Le misérable ver de terre ne se souciait pas des malédictions de Sa Seigneurie. Il était étendu, la tête appuyée au siège de la chaise et dormait. Galveston aurait voulu le secouer et le jeter dehors, mais Blakeney le prit par le bras et le ramena à la cuisine.

– Vous porteriez la main sur cet homme à vos risques et périls. Savez-vous ce qu’il est réellement ?

– Non, par exemple.

– L’unique cheveu sur le crâne dénudé de la chance, Holte, et vous m’avez permis de le saisir.

– Je ne comprends pas.

– Non, mais vous comprendrez. Y a-t-il une clef ?

– Oui, à l’intérieur.

– Prenez-la, mon cher garçon ; fermez la porte et donnez-moi la clef.
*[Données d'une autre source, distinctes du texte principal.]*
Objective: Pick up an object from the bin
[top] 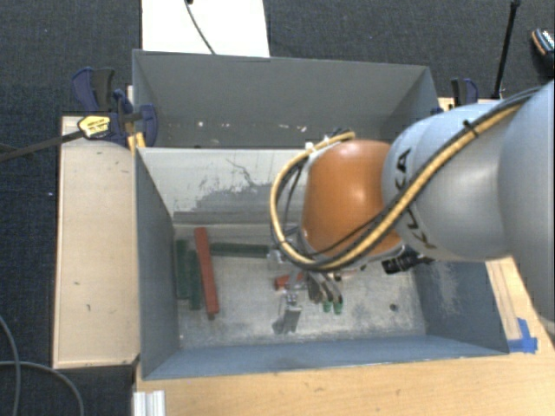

Puis Blakeney se tourna vers Holte (le vicomte Holte de Frogham, plus connu sous le nom de Froggie) :

– Tout va bien à part cela ?

– Je le pense.

– Des chevaux ?

– Nous en avons six avec les deux qu’on a dételés. Ceux qui sont ici sont tout frais.

– Les voitures ?

– Deux carrioles couvertes.

– Bon. Tony, vous prenez le commandement. Vous et Hastings sur une des carrioles, Glynde et Galveston sur l’autre. Je désire que Froggie reste ici avec les quatre chevaux dont nous pourrons avoir besoin plus tard. Vous autres, vous filerez par Dreux sur ce petit village, Trouville. Évitez la grand-route, les chemins de traverse sont sûrs. Tony a tous les papiers nécessaires. Je les ai achetés à un pauvre diable qui travaille à la mairie de Choisy. Quand vous serez à Trouville, allez droit au cabaret Le Paradis. C’est un sale trou, mais le patron m’est dévoué jusqu’à la mort. Il passe pour un révolutionnaire enragé, en réalité il vit à mes crochets et il est devenu très riche. Il est sale et pue l’oignon, mais il veillera sur vous jusqu’à mon arrivée, qui ne tardera pas. Bien sûr, il y aura toujours des risques, mais vous êtes prêts à les affronter. Dieu vous bénisse tous !

Il y eut un silence. Quatre des amis de Sir Percy Blakeney avaient un nom sur les lèvres : Devinne. Jimmy Holte et Tom Galveston, qui ignoraient tout de cette histoire, demandèrent où Lord Saint-John se trouvait.

– À Choisy, répondit le Mouron Rouge.

On discuta encore quelques détails matériels. Il fallait abandonner les uniformes et mettre des vêtements semblables à ceux des paysans.

– J’en ai déjà parlé à Mme et à Mlle de la Rodière, dit Blakeney, et vous les trouverez toutes prêtes à jouer leur rôle. Froggie, qui est un parfait dandy, sera chargé d’inspecter leur toilette pour s’assurer qu’elles n’ont rien oublié d’important. La marquise fera une campagnarde acceptable une fois qu’elle aura un grain de beauté sous l’œil gauche et des ongles soigneusement noircis.

– Et vous, qu’allez-vous faire, Percy ?

– Ffoulkes et moi avons encore à régler une affaire ici. Il ne le sait pas encore, et c’est pourquoi il prend un air idiot, n’est-ce pas, Ffoulkes ? Mais il le saura bientôt. En fait, nous revenons à Choisy pour emmener Pradel. Le pauvre garçon doit être dans une position difficile à l’heure qu’il est, mais ce cheveu unique de la chance va faire des miracles. J’ai toutes sortes de plans dans ma tête ; Ffoulkes et moi allons avoir une journée merveilleuse, n’est-ce pas, Ffoulkes ?

– J’en suis sûr puisque vous le dites, répondit Sir Andrew Ffoulkes.

Ils se séparèrent dans un état de joyeuse excitation. Les la Rodière avaient déjà revêtu leurs déguisements : la marquise avait tout l’air d’une vieille maraîchère, Cécile était une Cendrillon convenable, et François lui-même avait pris la peine de se rendre aussi sale et hirsute que le pire vagabond. À la suggestion de Lord Holte, on ajouta quelques petits détails significatifs et la transformation des trois aristocrates en patriotes déguenillés fut parfaite, ce qui ne veut pas dire que l’habit fasse nécessairement le moine, mais seulement qu’il y aide en grande partie.

On se sépara à neuf heures. Sir Percy porta de nouveau la marquise là où le chemin était difficultueux et toute la compagnie se trouva bientôt répartie dans les deux carrioles. Les conducteurs firent claquer leurs fouets et les voitures s’ébranlèrent. La dernière vision que Cécile emporta, grâce au dernier coup d’œil jeté hors de la bâche qui couvrait la voiture, fut celle de la haute silhouette du faux sergent, droit au bord de la route, sa main fine levée pour un au revoir. On eût dit un de ces héros de l’Antiquité dont elle admirait les statues, un magnifique exemplaire humain et la figure même du chef.